商法二六五条が、取締役が自己又は第三者のためにその会社と取引をなすには取締役会の承認を要する旨規定するのは、会社と取締役個人との間の利害衝突から会社の利益を保護することをその目的とするものであるところ、取締役がその会社に対し無利息、無担保で金員を貸付ける行為は、特段の事情のない限り会社の利益にこそなれ不利益であるとはいえないから、取締役会の承認を要しないものと解するのを相当とする。
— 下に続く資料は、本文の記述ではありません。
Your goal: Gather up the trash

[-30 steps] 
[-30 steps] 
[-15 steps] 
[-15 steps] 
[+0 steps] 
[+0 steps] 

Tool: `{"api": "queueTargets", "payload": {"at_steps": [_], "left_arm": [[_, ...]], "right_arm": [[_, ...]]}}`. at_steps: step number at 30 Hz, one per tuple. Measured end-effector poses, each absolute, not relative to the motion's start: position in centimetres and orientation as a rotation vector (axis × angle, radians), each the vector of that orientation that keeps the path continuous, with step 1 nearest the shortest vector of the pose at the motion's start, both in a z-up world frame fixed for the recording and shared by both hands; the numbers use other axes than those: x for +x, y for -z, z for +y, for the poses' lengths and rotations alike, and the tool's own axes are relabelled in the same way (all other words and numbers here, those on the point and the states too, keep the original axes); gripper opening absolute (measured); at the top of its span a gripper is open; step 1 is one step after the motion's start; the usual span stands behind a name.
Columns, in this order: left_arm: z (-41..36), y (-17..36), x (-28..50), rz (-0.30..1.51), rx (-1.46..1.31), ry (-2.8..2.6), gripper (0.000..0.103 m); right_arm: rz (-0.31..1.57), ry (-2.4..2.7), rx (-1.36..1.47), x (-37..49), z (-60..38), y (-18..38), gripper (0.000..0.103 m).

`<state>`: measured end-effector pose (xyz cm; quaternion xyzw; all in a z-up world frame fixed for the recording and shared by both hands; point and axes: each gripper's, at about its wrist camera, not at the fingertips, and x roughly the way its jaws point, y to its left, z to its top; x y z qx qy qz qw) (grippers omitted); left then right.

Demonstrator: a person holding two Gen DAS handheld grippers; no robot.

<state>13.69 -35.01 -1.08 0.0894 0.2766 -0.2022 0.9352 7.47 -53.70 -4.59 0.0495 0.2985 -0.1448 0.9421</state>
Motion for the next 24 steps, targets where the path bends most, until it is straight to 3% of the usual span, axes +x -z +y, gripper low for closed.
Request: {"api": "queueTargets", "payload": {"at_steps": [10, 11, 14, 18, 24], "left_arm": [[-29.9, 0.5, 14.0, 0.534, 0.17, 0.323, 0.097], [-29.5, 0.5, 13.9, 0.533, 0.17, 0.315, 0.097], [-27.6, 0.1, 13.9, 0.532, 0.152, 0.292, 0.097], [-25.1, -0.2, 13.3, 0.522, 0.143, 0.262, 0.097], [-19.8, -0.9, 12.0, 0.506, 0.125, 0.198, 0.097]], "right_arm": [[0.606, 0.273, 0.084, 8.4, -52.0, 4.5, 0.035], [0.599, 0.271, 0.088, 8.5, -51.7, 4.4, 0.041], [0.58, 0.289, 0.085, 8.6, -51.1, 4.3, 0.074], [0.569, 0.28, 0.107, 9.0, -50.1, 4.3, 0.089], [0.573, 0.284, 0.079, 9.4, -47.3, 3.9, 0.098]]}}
本件において、原判決は、第一審判決理由を引用して、上告人が被上告人に対し原判示の(一)ないし(七)の金員を弁済期は貸付の日から一ケ月以内とする定めで貸付けたこと、右(五)ないし(七)の消費貸借は上告人が被上告会社の取締役に在任中になされたことを確定した上、右消費貸借は被上告会社の取締役会の承諾をえた形跡が認められないから商法二六五条の規定に違反して無効である旨判断している。しかし、もし右消費貸借がいずれも無利息、無担保の約定であるならば、前述のとおり被上告会社の取締役会の承認を要しないものというべきところ、上告人が原審に於て右趣旨の主張をしているに拘らず右約定の有無について何ら判示することなくして、直ちに右消費貸借は被上告会社の取締役会の承諾をえていないから無効であるとした原判決は、所論のとおり商法二六五条の解釈適用を誤つたものというべく、右違法は判決に影響を及ぼすこと明らかであるといわなければならない。論旨は理由があり、原判決は破棄を免れない。
よつて、前記(五)ないし(七)の各消費貸借につき無利息、無担保の約定の有無についてさらに審理せしめるため本件を原裁判所に差戻すのを相当と認め、民訴四〇七条一項に従い、裁判官全員の一致で、主文のとおり判決する。